改訂新版 世界大百科事典 「トルドビキ」の意味・わかりやすい解説
トルドビキ
Trudoviki
1905年革命に対するツァーリズムの譲歩として06年4月に開設された帝政末ロシアのドゥーマ(国会)の一党派で,勤労グループのこと。ナロードニキ主義的民主主義者の農民や知識人の代議士から成り,第1国会では107人,第2国会では104人の代議士が同派に所属していたが,07年の選挙法の改悪により同派の代議士は第3国会では14人,第4国会では10人に激減した。トルドビキは政治的には人民主権や普通選挙ならびに市民的自由を要求した。第1国会に同派が提出した《土地法要綱案》(104人の提案)は有名で,地主の土地を収用し,すべての土地を全人民の財産にし,土地問題の解決を農民自身に任せることを主張した。ひきつづき17年までこの土地綱領を堅持し,ストルイピン改革による農村共同体(ミール)の解体と農地の私的所有にもとづく小分割地農民創出の政策に強く反対した。トルドビキは国会内で,民主主義的綱領にもとづいて労働者や農民それから知識人などの無党派の大衆を統一することをめざし,独自の農民政党を結成することを望まなかった。
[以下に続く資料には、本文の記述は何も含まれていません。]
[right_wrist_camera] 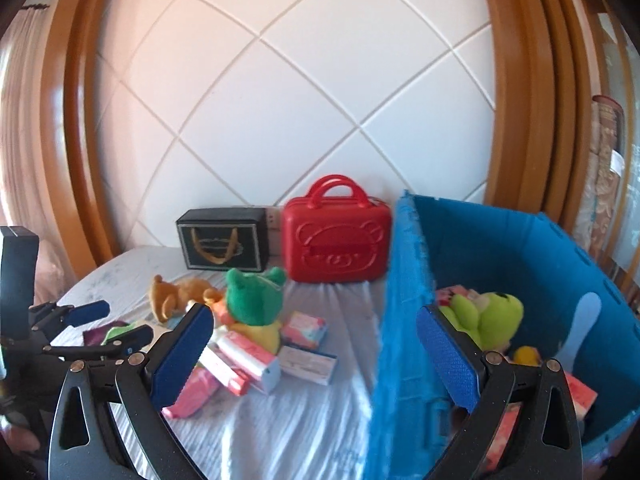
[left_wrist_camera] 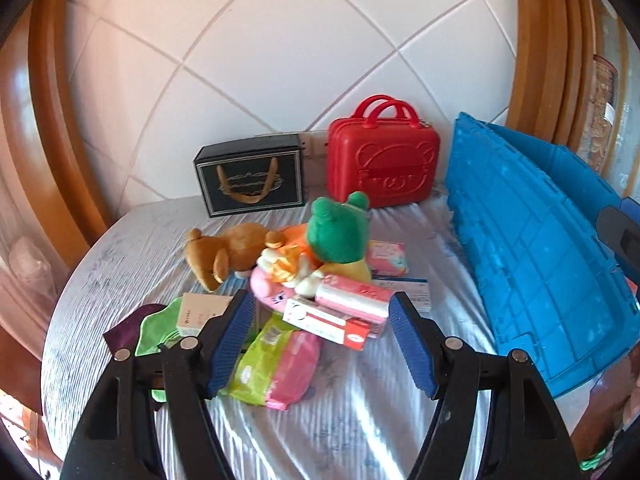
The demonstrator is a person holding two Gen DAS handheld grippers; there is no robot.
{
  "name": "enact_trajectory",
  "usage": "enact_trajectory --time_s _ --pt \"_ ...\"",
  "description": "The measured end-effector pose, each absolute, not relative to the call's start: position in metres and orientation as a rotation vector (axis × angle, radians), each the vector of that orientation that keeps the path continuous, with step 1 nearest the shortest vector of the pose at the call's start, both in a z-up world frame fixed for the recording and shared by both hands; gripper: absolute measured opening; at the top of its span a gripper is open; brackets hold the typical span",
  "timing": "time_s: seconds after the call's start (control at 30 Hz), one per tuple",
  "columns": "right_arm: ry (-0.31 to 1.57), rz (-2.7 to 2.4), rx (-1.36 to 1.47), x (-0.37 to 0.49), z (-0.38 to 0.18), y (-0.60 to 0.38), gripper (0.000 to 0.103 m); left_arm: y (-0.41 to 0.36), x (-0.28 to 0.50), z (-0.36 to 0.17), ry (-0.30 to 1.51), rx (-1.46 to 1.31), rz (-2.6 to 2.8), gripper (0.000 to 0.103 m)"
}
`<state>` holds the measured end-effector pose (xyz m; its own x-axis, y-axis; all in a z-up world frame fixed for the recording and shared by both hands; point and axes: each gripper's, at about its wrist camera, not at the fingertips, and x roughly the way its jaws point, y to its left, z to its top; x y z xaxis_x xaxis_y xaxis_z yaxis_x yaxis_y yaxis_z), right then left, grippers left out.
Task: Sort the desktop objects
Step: 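Move both open grippers back from the bin to the table pile, then grasp the green-pink wipes pack with left gripper while right gripper grasps the red-white ointment box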
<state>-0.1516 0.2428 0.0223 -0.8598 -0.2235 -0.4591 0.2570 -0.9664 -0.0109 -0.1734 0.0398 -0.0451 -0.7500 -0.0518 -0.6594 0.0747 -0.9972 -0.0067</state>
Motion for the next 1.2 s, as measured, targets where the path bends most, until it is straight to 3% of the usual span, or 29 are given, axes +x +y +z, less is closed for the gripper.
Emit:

ケレンスキーは第4国会のトルドビキ派の国会議員で,17年,二月革命以後エス・エル党に移り,やがて臨時政府首相になった。このころトルドビキ派は民主主義的共和国の樹立や憲法制定会議の召集を要求し,国家統一を維持するという条件付きの民族自決の原則を提起した。政治的にはナロードニキ右派の人民社会党(エヌ・エス)に近く,十月革命には反対する立場をとった。